Copy the records exactly, leaving out every picture.

*** INPUT ***

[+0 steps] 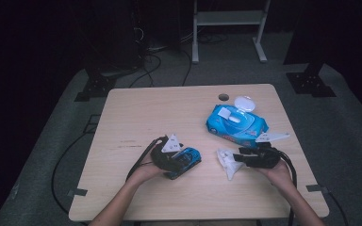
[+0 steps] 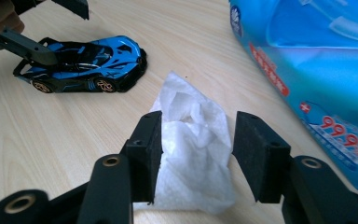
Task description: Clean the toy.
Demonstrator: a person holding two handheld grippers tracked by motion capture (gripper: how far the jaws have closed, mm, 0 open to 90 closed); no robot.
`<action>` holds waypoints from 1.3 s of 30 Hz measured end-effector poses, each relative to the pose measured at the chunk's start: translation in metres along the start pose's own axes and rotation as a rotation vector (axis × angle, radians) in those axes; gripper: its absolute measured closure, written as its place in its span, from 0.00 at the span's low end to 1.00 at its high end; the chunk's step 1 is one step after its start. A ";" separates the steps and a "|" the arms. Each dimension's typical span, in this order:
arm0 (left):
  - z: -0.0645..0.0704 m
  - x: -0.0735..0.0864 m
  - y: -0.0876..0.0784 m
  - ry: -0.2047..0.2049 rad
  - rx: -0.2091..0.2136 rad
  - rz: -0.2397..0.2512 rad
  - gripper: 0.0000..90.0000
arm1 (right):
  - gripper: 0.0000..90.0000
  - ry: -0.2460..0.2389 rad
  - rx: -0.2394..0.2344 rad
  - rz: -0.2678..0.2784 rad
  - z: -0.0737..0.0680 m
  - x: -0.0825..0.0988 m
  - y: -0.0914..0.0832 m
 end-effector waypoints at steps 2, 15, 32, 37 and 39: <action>-0.001 0.000 -0.002 -0.008 0.000 0.007 0.32 | 0.54 0.004 0.005 0.008 0.002 0.000 -0.004; -0.006 0.012 -0.017 -0.041 -0.023 0.014 0.28 | 0.49 0.025 0.005 0.019 0.008 0.005 -0.012; -0.008 0.044 -0.046 -0.100 -0.063 0.026 0.25 | 0.45 0.025 0.001 0.026 0.010 0.008 -0.017; -0.008 0.053 -0.056 -0.124 -0.083 0.036 0.24 | 0.44 0.017 0.001 0.022 0.009 0.009 -0.017; -0.009 0.055 -0.058 -0.129 -0.087 0.042 0.24 | 0.44 0.019 0.001 0.020 0.009 0.009 -0.017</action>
Point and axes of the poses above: each handheld gripper's, and its own axes: y roughly forward along the jaws, x roughly out of its underside, z roughly to its right, the point moved 8 cm from there along y, roughly forward along the jaws, and after that the axes turned 15 degrees about x, right-handed, at the moved point
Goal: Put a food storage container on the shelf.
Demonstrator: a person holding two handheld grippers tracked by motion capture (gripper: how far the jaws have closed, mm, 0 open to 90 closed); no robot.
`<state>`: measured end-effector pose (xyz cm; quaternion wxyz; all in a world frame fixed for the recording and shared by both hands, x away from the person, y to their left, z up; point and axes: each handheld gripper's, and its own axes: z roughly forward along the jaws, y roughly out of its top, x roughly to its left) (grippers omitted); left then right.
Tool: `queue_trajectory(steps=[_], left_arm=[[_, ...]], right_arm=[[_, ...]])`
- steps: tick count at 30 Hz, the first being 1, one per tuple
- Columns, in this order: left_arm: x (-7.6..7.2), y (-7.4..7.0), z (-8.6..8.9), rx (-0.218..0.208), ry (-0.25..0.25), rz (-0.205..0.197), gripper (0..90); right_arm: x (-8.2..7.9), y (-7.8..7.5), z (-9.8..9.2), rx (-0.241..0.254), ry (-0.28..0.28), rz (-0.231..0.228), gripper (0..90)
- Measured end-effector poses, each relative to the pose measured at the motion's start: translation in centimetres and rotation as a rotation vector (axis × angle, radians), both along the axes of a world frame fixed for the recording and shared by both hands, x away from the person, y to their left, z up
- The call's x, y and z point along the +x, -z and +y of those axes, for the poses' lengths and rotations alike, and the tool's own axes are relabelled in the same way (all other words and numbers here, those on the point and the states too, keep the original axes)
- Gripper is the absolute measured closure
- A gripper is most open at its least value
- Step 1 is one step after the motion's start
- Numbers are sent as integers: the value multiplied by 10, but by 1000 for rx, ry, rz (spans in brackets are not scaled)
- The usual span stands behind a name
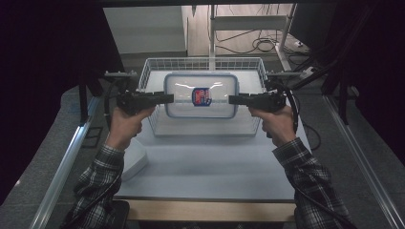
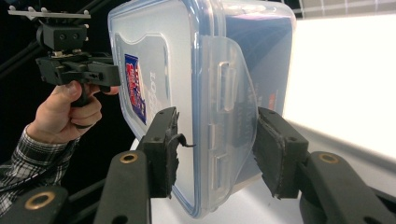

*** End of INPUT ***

# WRITTEN SOLUTION
[+0 steps] 
[+0 steps] 
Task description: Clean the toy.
Demonstrator: a person holding two handheld grippers tracked by motion capture (gripper: how far the jaws have closed, mm, 0 open to 90 closed); no robot.
`<action>` holds waypoints from 1.3 s of 30 Hz measured end-effector poses, each relative to the pose measured at the chunk's start: translation in metres along the start pose's own axes and rotation as a rotation vector (axis × angle, radians) in those axes; gripper: its absolute measured closure, written as its place in its span, from 0.00 at the span's low end to 1.00 at its high end; the chunk's step 1 is one step after its start. A ";" separates the steps and a "|" the arms. Each dimension's typical span, in this order:
arm0 (left):
  - z: -0.0645..0.0704 m
  - x: -0.0735..0.0864 m
  - y: -0.0876..0.0784 m
  - ry: -0.2047..0.2049 rad
  - rx: -0.2091..0.2136 rad
  - rz: -0.2397..0.2512 rad
  - gripper: 0.0000..90.0000
arm1 (right):
  - gripper: 0.0000..90.0000
  - ry: -0.2460..0.2389 rad
  - rx: -0.2394..0.2344 rad
  - rz: -0.2678..0.2784 rad
  - z: -0.0737..0.0680 m
  - x: -0.0825..0.0988 m
  - y: -0.0914..0.0832 m
 end-effector waypoints at steps 2, 15, 32, 37 and 39: <action>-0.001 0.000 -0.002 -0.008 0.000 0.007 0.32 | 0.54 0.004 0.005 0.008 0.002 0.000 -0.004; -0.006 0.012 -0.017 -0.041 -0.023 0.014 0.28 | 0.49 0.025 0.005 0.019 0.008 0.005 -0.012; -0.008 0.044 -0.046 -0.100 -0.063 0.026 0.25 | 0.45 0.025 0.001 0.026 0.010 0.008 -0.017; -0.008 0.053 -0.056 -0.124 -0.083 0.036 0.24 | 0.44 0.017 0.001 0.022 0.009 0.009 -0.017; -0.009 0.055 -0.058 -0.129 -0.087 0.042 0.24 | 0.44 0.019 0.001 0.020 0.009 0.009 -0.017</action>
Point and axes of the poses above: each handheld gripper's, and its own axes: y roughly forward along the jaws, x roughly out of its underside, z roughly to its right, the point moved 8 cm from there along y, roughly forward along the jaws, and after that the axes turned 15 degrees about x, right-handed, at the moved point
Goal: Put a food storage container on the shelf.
Demonstrator: a person holding two handheld grippers tracked by motion capture (gripper: how far the jaws have closed, mm, 0 open to 90 closed); no robot.
`<state>`: measured end-effector pose (xyz cm; quaternion wxyz; all in a world frame fixed for the recording and shared by both hands, x away from the person, y to their left, z up; point and axes: each handheld gripper's, and its own axes: z roughly forward along the jaws, y roughly out of its top, x roughly to its left) (grippers omitted); left then right.
Tool: `queue_trajectory(steps=[_], left_arm=[[_, ...]], right_arm=[[_, ...]])`
- steps: tick count at 30 Hz, the first being 1, one per tuple
- Columns, in this order: left_arm: x (-7.6..7.2), y (-7.4..7.0), z (-8.6..8.9), rx (-0.218..0.208), ry (-0.25..0.25), rz (-0.205..0.197), gripper (0..90); right_arm: x (-8.2..7.9), y (-7.8..7.5), z (-9.8..9.2), rx (-0.241..0.254), ry (-0.28..0.28), rz (-0.231..0.228), gripper (0..90)
- Measured end-effector poses, each relative to the pose measured at the motion's start: translation in centimetres and rotation as a rotation vector (axis × angle, radians), both along the axes of a world frame fixed for the recording and shared by both hands, x away from the person, y to their left, z up
- The call's x, y and z point along the +x, -z and +y of those axes, for the poses' lengths and rotations alike, and the tool's own axes are relabelled in the same way (all other words and numbers here, those on the point and the states too, keep the original axes)
- Gripper is the absolute measured closure
- A gripper is most open at its least value
- Step 1 is one step after the motion's start
- Numbers are sent as integers: the value multiplied by 10, but by 1000 for rx, ry, rz (spans in brackets are not scaled)
- The usual span stands behind a name

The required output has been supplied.